(Your task): Look through the data below and show every line that includes "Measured".

Items from a data source:
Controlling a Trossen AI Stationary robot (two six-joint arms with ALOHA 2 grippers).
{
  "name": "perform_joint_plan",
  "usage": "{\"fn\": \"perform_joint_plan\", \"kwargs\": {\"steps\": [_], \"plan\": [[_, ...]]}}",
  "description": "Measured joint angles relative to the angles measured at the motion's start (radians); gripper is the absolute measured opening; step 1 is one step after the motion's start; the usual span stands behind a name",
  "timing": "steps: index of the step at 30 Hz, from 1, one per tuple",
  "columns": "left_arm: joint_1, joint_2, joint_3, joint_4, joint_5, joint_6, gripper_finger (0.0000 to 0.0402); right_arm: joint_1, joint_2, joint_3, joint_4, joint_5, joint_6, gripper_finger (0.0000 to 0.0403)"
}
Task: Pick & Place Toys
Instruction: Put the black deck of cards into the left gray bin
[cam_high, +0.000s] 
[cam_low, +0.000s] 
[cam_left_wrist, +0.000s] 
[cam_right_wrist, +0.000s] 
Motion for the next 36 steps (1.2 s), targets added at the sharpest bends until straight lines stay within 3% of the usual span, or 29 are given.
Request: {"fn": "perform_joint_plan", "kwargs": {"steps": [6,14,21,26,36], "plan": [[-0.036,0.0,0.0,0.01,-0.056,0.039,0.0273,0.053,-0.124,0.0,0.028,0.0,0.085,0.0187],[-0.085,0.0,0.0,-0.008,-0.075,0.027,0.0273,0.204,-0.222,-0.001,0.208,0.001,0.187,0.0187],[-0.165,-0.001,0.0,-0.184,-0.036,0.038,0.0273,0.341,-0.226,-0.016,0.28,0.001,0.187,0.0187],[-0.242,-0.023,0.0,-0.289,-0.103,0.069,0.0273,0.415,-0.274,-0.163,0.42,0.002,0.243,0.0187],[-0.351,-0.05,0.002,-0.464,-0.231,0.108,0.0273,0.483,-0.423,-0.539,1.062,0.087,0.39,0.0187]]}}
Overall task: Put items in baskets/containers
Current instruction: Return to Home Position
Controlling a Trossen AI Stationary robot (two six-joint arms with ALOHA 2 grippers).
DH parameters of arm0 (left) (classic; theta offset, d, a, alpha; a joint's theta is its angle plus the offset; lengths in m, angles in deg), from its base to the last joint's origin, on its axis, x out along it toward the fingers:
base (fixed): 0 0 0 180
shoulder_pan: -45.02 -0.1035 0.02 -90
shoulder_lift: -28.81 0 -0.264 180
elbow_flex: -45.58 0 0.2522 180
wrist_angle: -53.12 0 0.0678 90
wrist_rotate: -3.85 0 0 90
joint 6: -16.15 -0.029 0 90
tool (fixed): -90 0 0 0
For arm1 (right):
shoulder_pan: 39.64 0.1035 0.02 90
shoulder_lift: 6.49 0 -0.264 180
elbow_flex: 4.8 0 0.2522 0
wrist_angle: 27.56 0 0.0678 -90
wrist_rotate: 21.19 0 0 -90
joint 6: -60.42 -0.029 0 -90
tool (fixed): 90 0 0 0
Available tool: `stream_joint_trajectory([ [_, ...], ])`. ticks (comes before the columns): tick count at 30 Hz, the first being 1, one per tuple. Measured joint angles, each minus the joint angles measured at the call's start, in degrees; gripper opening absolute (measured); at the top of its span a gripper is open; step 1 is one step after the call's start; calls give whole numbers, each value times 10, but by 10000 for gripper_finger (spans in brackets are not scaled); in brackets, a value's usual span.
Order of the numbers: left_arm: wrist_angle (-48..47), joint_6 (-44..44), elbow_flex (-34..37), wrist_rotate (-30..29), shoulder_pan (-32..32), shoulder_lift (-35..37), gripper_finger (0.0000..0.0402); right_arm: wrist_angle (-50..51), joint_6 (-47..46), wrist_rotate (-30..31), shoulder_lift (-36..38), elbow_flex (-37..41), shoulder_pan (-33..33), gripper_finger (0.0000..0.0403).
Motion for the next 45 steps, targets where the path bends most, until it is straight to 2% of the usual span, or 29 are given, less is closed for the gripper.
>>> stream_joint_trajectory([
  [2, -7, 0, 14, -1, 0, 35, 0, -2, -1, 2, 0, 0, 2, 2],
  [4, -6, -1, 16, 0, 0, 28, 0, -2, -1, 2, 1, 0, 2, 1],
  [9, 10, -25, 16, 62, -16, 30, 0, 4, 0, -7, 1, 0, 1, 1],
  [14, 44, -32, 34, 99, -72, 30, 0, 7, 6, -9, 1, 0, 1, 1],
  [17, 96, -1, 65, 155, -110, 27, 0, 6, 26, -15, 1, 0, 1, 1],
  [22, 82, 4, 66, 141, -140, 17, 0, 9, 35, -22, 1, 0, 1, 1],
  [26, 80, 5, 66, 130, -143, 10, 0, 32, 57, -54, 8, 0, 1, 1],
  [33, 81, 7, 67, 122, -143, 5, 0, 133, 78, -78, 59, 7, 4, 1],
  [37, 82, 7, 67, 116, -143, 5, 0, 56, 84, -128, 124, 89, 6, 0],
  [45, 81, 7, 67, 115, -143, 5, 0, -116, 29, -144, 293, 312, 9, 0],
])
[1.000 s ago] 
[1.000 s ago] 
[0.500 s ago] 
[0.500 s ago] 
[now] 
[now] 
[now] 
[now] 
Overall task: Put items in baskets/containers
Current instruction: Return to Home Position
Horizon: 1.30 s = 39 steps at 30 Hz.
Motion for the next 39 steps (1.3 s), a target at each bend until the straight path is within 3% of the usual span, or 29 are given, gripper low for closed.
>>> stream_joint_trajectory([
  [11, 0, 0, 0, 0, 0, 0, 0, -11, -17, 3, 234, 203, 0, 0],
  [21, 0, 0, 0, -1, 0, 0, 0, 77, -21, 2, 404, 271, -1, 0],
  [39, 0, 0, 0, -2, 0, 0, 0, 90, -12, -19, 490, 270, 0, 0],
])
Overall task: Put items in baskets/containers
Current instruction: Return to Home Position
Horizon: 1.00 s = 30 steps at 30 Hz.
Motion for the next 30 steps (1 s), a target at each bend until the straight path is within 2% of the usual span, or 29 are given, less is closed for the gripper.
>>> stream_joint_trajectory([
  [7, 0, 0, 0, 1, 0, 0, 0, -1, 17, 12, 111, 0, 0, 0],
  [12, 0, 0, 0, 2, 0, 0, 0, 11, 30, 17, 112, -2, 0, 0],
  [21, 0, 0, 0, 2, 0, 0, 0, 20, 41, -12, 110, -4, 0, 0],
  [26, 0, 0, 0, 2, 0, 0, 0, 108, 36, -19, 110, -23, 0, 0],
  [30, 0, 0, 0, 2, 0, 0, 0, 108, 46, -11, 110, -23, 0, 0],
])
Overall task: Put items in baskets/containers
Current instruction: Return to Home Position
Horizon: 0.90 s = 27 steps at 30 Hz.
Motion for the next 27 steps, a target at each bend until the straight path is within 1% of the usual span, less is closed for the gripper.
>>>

(Response):
  "description": "Measured joint angles relative to the angles measured at the motion's start (radians); gripper is the absolute measured opening; step 1 is one step after the motion's start; the usual span stands behind a name",
Available tool: `stream_joint_trajectory([ [_, ...], ])`. ticks (comes before the columns): tick count at 30 Hz, the first being 1, one per tuple. Measured joint angles, each minus the joint angles measured at the call's start, in degrees; gripper opening absolute (measured); at the top of its span a gripper is open; step 1 is one step after the call's start; calls give whole numbers, each value times 10, but by 10000 for gripper_finger (spans in brackets are not scaled); in brackets, a value's usual span.

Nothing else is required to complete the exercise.